In particular, we are interested in understanding how changes in simple physiological values over time relate to future lifespan and health. This topic has not been well studied: most “risk scores” combine multiple measurements (blood pressure, body mass index, etc.) made at one time to estimate the risk of a particular disease five or ten years hence. In contrast, we propose to investigate the utility of consulting several years’ or decades’ worth of history of any given clinical measurement in order to predict lifespan and health twenty or more years in the future.
The history of a given clinical measure will be useful in several different scenarios, which we will test. First, a measure’s rate of change over time may predict risk better than its current value. This is the case with a skin blemish: a small but rapidly growing lesion is much more dangerous than a large yet stable one. Alternately, perhaps total cumulative historical exposure, rather than current status, is the best predictor. This is certainly the case for cigarette smoking, for example.
Thus, our work will provide data on whether, for example, high blood pressure contributes to death and disease risk based only on its current value, cumulatively (like smoking), or only when changing (like skin blemishes). These results will enable better use of historical clinical data for longevity and disease risk estimation. Because such data are becoming increasingly available as part of routine practice due to the use of electronic medical records, our proposed analysis will have immediate practical implications.
We have found that approximately 10% of the variability in lifespan between individuals can be predicted while those individuals are still in their thirties, based on simple clinical parameters (body mass index, blood pressure, and blood glucose). Moreover, we find that later in life, incorporating the clinical history of these measures yields a better prediction of future lifespan or risk of death than does simply using their present value. In particular, summing the values over time to incorporate total past “exposure” to high blood glucose, high blood pressure, or obesity yields the strongest predictor. This implies that cumulative past damage from these conditions is not entirely erased by bringing blood glucose, blood pressure, or weight back under control. This work has been published as Zhang WB & Pincus Z, “Predicting all-cause mortality from basic physiology in the Framingham Heart Study”, Aging Cell (2015).
Subsequently, we attempted to use these measures to predict specific diseases rather than overall lifespan. Specifically, we examined cardiovascular mortality, time of onset of cardiovascular disease, and mental functional impairment. Unfortunately, we did not find that the clinical parameters we examined were of any more use in predicting these specific outcomes compared to overall lifespan. We also examined the possibility of creating a generic “frailty index” to measure overall participant well-being through time and compare that to future lifespan or disease risk. The fact that the Framingham Heart Study gathered dramatically different data over the decades of the study made this analysis challenging. We believe that the challenge is surmountable, but as a proof-of-concept, we first applied similar mathematical tools to analyzing health in a more homogenous longitudinal study: that of the roundworm C. elegans. We defined methods to aggregate multiple measures of physiological function into a single score of “health” in C. elegans, and then examined how health changes over time in long- vs. short-lived individuals. We found, surprisingly, that longer-lived individuals typically spend a larger fraction of their lives in “twilight” states of poor health / low physiological function. This work was published as Zhang WB, Sinha DB, Pittman WE, Hvatum E, Stroustrup N & Pincus Z, “Extended Twilight among Isogenic C. elegans Causes a Disproportionate Scaling between Lifespan and Health”, Cell Systems (2016).
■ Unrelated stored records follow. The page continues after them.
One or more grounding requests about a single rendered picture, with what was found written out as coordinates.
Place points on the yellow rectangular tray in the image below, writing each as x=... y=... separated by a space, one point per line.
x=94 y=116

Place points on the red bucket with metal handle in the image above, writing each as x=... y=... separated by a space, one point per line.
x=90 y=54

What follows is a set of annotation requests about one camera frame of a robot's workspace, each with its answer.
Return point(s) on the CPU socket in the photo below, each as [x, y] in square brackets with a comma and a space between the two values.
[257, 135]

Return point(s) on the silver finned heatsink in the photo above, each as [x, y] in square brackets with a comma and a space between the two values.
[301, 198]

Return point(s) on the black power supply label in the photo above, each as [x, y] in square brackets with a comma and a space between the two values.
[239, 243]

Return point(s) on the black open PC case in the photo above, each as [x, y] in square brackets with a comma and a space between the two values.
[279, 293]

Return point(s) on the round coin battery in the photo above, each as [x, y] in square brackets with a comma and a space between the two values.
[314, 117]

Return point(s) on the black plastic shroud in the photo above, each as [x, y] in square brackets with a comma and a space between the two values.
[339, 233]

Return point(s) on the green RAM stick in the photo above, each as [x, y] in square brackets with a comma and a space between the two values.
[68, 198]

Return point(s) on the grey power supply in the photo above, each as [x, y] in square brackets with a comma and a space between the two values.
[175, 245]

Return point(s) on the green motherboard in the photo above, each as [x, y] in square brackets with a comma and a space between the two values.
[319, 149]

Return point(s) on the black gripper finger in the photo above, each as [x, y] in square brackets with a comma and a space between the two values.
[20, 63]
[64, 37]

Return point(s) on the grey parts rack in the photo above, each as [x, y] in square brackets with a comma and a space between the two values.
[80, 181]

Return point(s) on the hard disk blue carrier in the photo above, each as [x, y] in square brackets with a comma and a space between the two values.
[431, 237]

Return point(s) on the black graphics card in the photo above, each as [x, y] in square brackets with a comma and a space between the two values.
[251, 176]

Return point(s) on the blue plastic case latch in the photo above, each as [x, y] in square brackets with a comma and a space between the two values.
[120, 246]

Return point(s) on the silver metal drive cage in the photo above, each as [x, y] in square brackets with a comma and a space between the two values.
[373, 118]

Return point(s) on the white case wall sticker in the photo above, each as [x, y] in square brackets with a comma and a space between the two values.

We next plan to apply the statistical methods we perfected on our C. elegans data to the more challenging Framingham Heart Study data. We will use these methods to complete our efforts to create a “frailty index” from the Framingham data, allowing us to address two questions. First, we will determine the relationship between health/frailty and future lifespan / disease risk. Second, we will determine whether our findings in C. elegans regarding lifespan versus health hold in humans as well.
We intend to apply for a second year of LLF funding in 2017. We will also use our results in humans and C. elegans as the basis for an aim in an NIH R01 application.